Exercise prompt:
Type out every line of the data again, exactly.

Data excerpt:
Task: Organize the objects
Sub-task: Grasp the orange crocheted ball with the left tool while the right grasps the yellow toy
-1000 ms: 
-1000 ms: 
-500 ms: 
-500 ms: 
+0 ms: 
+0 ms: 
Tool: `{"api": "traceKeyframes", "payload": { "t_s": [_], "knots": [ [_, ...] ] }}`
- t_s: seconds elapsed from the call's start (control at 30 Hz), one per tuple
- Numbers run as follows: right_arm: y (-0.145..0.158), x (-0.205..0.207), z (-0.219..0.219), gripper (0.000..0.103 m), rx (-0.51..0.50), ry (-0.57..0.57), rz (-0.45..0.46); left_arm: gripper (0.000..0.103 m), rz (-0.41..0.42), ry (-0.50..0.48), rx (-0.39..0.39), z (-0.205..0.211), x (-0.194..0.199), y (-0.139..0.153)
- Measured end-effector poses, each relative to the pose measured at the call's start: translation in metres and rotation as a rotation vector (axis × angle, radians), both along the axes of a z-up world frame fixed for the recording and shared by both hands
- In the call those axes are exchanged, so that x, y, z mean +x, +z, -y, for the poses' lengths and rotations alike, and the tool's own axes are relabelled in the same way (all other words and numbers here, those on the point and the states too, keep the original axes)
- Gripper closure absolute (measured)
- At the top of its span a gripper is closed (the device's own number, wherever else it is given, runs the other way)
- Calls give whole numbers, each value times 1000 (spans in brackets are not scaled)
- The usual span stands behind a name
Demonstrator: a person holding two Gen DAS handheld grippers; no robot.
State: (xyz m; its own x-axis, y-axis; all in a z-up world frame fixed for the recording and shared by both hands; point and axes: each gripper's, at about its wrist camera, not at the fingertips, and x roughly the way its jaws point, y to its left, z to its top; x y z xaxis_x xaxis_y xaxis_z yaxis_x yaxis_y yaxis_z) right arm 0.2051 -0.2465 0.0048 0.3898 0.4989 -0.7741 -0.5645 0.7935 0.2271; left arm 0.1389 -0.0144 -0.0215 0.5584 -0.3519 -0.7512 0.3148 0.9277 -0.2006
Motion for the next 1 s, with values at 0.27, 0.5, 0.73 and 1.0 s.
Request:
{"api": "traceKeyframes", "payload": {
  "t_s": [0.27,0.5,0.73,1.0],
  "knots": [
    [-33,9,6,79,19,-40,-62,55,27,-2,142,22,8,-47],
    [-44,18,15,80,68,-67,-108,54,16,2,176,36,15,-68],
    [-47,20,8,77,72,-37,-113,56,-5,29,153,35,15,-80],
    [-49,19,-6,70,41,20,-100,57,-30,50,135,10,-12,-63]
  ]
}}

Exercise response:
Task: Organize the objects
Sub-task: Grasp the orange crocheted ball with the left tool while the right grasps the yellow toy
-1000 ms: 
-1000 ms: 
-500 ms: 
-500 ms: 
+0 ms: 
+0 ms: 
Tool: `{"api": "traceKeyframes", "payload": { "t_s": [_], "knots": [ [_, ...] ] }}`
- t_s: seconds elapsed from the call's start (control at 30 Hz), one per tuple
- Numbers run as follows: right_arm: y (-0.145..0.158), x (-0.205..0.207), z (-0.219..0.219), gripper (0.000..0.103 m), rx (-0.51..0.50), ry (-0.57..0.57), rz (-0.45..0.46); left_arm: gripper (0.000..0.103 m), rz (-0.41..0.42), ry (-0.50..0.48), rx (-0.39..0.39), z (-0.205..0.211), x (-0.194..0.199), y (-0.139..0.153)
- Measured end-effector poses, each relative to the pose measured at the call's start: translation in metres and rotation as a rotation vector (axis × angle, radians), both along the axes of a z-up world frame fixed for the recording and shared by both hands
- In the call those axes are exchanged, so that x, y, z mean +x, +z, -y, for the poses' lengths and rotations alike, and the tool's own axes are relabelled in the same way (all other words and numbers here, those on the point and the states too, keep the original axes)
- Gripper closure absolute (measured)
- At the top of its span a gripper is closed (the device's own number, wherever else it is given, runs the other way)
- Calls give whole numbers, each value times 1000 (spans in brackets are not scaled)
- The usual span stands behind a name
Demonstrator: a person holding two Gen DAS handheld grippers; no robot.
State: (xyz m; its own x-axis, y-axis; all in a z-up world frame fixed for the recording and shared by both hands; point and axes: each gripper's, at about its wrist camera, not at the fingertips, and x roughly the way its jaws point, y to its left, z to its top; x y z xaxis_x xaxis_y xaxis_z yaxis_x yaxis_y yaxis_z) right arm 0.2051 -0.2465 0.0048 0.3898 0.4989 -0.7741 -0.5645 0.7935 0.2271; left arm 0.1389 -0.0144 -0.0215 0.5584 -0.3519 -0.7512 0.3148 0.9277 -0.2006
Motion for the next 1 s, with values at 0.27, 0.5, 0.73 and 1.0 s.
Request:
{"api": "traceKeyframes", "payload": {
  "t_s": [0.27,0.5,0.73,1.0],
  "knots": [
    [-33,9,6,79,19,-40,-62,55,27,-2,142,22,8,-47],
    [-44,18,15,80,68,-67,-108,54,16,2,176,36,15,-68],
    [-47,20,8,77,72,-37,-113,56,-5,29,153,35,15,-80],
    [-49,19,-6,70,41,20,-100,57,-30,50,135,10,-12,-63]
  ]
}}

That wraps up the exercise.